Litauen zahlt seinen Champions nach dem Ende ihrer Sportlerkarriere bis ans Lebensende die Miete.
Serbien zahlt seinen Siegern eine lebenslange Rente ab 40.
Polnische Goldmedaillensieger bekommen einen Diamanten, ein Gemälde eines polnischen Künstlers und eine 3-Zimmer- Wohnung in Warschau – Silber- und Bronzemedaillengewinner bekommen eine Zweizimmerwohnung.
Deutsche Goldmedaillengewinner müssen ihren Gewinn dann auch noch schön versteuern!

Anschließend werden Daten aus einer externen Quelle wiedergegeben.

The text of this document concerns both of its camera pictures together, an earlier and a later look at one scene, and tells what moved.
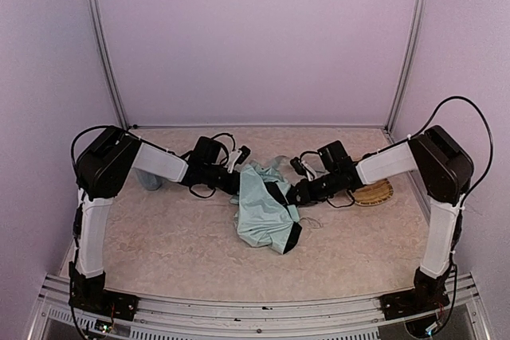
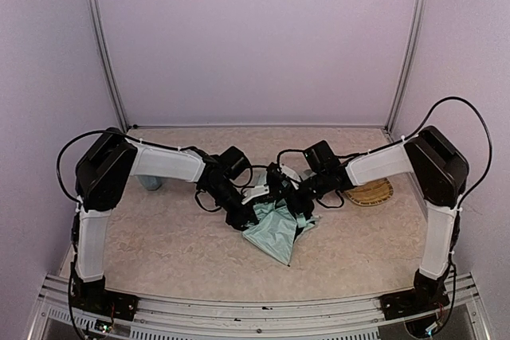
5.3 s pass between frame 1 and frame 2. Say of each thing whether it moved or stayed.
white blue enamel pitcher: stayed
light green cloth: moved
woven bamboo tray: stayed
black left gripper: moved
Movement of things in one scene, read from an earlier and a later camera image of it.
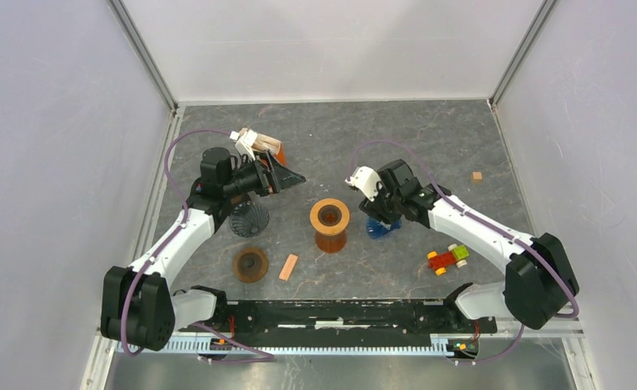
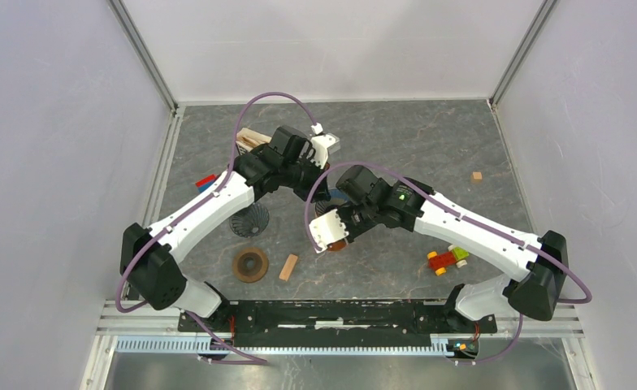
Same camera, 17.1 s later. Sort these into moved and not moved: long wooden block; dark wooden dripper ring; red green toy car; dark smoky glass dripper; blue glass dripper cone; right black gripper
Moved: right black gripper; blue glass dripper cone
Not moved: dark wooden dripper ring; long wooden block; dark smoky glass dripper; red green toy car
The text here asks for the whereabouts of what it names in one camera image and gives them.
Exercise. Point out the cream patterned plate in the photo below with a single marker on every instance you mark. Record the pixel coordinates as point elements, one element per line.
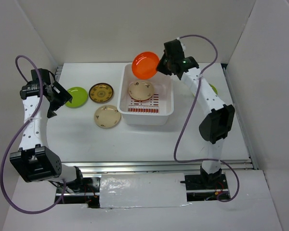
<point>107,116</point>
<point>141,90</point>

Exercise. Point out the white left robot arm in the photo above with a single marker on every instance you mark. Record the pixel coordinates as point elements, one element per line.
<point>34,161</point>

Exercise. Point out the aluminium table rail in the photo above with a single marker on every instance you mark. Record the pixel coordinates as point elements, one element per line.
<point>133,167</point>

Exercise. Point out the white foil-taped panel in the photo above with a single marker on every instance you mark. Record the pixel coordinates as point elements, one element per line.
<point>142,190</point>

Zum Vergleich – beim Fußball bekommen mittelmäßig talentierte A- und B-Jugendliche vierstellige Summen im Monat.
Und auch beim Austragungsland und -Ort unterstützen WIR unsere Sportler nicht. Alle wollen Olympia – bloß nicht bei uns. Zu viel Geld kostet der Spektakel, wer braucht das und und und ist die Argumentation.
Witzig, daß die Italiener in den letzten 2 Jahrzehnten zweimal die Olympischen Spiele ausgetragen haben und dementsprechend im Medallienspiegel ganz oben stehen. Klar, Olympische Spiele im eigenen Land motiviert Sportler und Zuschauer nochmals mehr und spornt an.
(Diese Informationen sind mir nicht über Nacht zugeflogen, die habe ich mir „ausgeliehen“ – Danke GOOGLE).
Tiefsten Respekt und höchste Anerkennung für all unsere Sportler, die angetreten sind, auch die, die in einem Wettbewerb ausgeschieden sind (das ist einfach das Bitterste, was dir passieren kann). Ihr seid super, ihr gebt alles – auch dafür, daß wir vorm Fernseher mitfiebern können. Laßt euch nicht von Miesmachern und sogenannten „Experten“ klein machen – ihr seid RIESIG.
Danke für euren Einsatz und die spannenden Stunden vor dem Fernseher – zwei Wochen, die man mal wieder Fernsehen genießen kann und sich nicht mit der 27. Wiederholung oder irgend einem Kitsch anschauen muß – muß man ja nicht, es gibt ja Gott sei Dank den AUS-Knopf.